Esmailpour et al. (2014) reexamined the 3 brothers with Lenz microphthalmia syndrome who were originally studied by Forrester et al. (2001), noting significant intrafamilial variation. All 3 sibs developed scoliosis to varying degrees, and 2 of them underwent surgery. Two of the brothers developed body hair to an uncomfortable degree, requiring frequent shaving. One of the brothers, who had previously been energetic, outgoing, and physically strong, showed loss of energy, increasing muscle stiffness, loss of short-term memory, and worsening autism-like behavior. He had 2 strokes, and MRI showed 50% narrowing of the carotid artery. Another brother, who was the most severely affected and had a seizure disorder, never developed words and relied on sign language to communicate. Histology of his skeletal muscle showed degeneration, and he also required surgical lengthening of his heel cord.

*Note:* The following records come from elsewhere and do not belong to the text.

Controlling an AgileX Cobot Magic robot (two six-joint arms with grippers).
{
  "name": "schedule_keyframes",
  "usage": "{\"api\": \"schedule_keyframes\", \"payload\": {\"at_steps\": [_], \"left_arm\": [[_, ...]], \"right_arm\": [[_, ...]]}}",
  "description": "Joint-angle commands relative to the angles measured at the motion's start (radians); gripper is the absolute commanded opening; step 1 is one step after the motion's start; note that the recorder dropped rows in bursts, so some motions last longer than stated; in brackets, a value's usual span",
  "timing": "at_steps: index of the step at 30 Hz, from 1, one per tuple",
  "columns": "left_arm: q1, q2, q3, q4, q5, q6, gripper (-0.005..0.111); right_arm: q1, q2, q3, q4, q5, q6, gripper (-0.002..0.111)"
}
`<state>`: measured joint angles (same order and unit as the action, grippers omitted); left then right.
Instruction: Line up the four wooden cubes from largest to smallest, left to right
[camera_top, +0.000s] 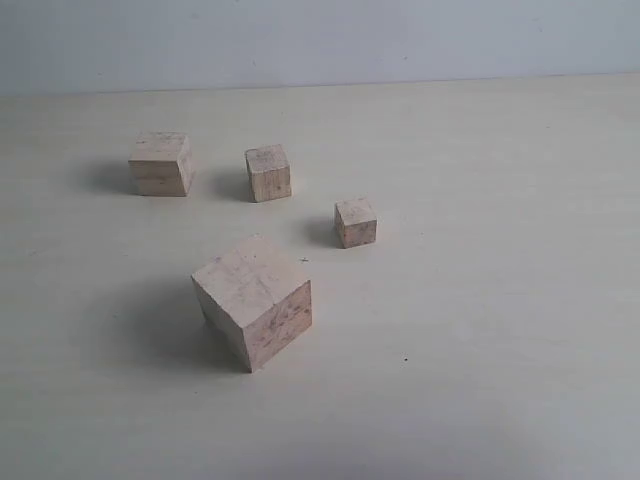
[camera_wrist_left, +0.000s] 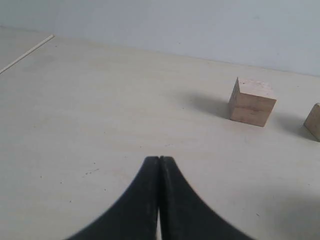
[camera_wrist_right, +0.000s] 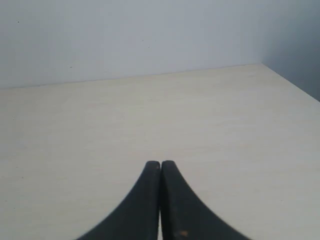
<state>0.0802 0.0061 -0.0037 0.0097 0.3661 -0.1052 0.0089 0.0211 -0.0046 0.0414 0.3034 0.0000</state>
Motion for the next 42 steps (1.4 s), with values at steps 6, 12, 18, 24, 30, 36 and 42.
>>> {"api": "schedule_keyframes", "payload": {"at_steps": [6, 12, 18, 24, 30, 36, 42], "left_arm": [[0.001, -0.006, 0.004, -0.001, -0.009, -0.004, 0.000], [0.001, -0.006, 0.004, -0.001, -0.009, -0.004, 0.000], [0.001, -0.006, 0.004, -0.001, -0.009, -0.004, 0.000], [0.001, -0.006, 0.004, -0.001, -0.009, -0.004, 0.000], [0.001, -0.006, 0.004, -0.001, -0.009, -0.004, 0.000], [0.001, -0.006, 0.004, -0.001, -0.009, -0.004, 0.000], [0.001, -0.006, 0.004, -0.001, -0.009, -0.004, 0.000]], "right_arm": [[-0.003, -0.006, 0.005, 0.004, -0.014, 0.000, 0.000], [-0.003, -0.006, 0.005, 0.004, -0.067, 0.000, 0.000], [-0.003, -0.006, 0.005, 0.007, -0.196, 0.000, 0.000], [-0.003, -0.006, 0.005, 0.004, -0.235, 0.000, 0.000], [-0.003, -0.006, 0.005, 0.011, -0.631, 0.038, 0.000], [-0.003, -0.006, 0.005, 0.011, -0.854, 0.139, 0.000], [-0.003, 0.006, -0.084, 0.011, -0.713, 0.195, 0.000]]}}
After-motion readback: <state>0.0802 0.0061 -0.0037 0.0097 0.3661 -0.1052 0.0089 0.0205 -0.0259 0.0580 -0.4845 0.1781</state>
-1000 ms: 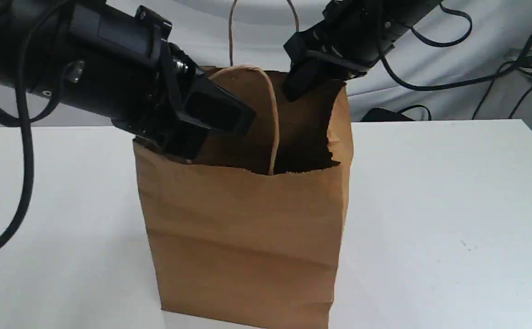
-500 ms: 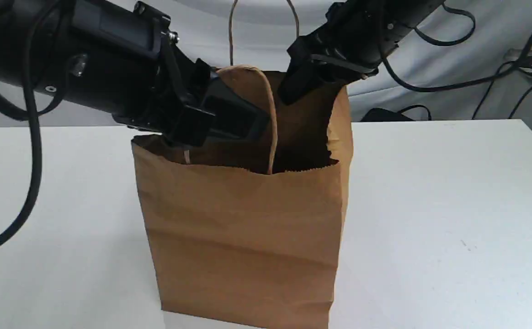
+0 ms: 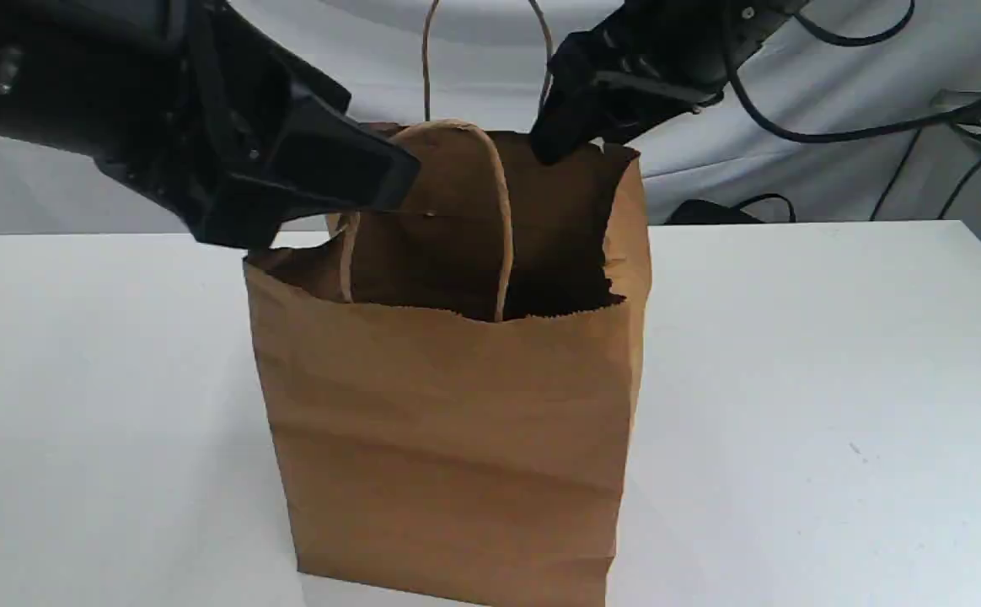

Okumus et al. (2008) reported a sporadic case of Lenz microphthalmia syndrome in a male infant who had additional features including macrophallus, broad chest with widely spaced nipples, and a wide gap between the first and second toes.

Mapping

By linkage and haplotype analysis in a family with Lenz microphthalmia syndrome, Forrester et al. (2001) mapped the disorder to a 17.65-cM region on Xq27-q28. This region overlaps that of the MCOPS4 locus (301590), which Graham et al. (1991) tentatively mapped to Xq27-q28.

Molecular Genetics

In 3 affected brothers with Lenz microphthalmia syndrome, originally studied by Forrester et al. (2001), Esmailpour et al. (2014) performed exome sequencing and identified a splice site mutation in the NAA10 gene (300013.0002) on chromosome Xq28. The mutation was confirmed by Sanger sequencing in the 3 sibs and their obligate heterozygote mother, as well as in a maternal aunt and her daughter, but was not found in 4 unaffected family members. The 3 heterozygotes had cutaneous syndactyly between the second and third toes and also displayed short terminal phalanges; because these manifestations were not seen in the mutation-negative family members, Esmailpour et al. (2014) suggested that the condition could be considered X-linked with reduced expressivity in heterozygotes. Analysis of the NAA10 gene in 11 male patients with microphthalmia and 'atypical Lenz syndrome' revealed no mutations.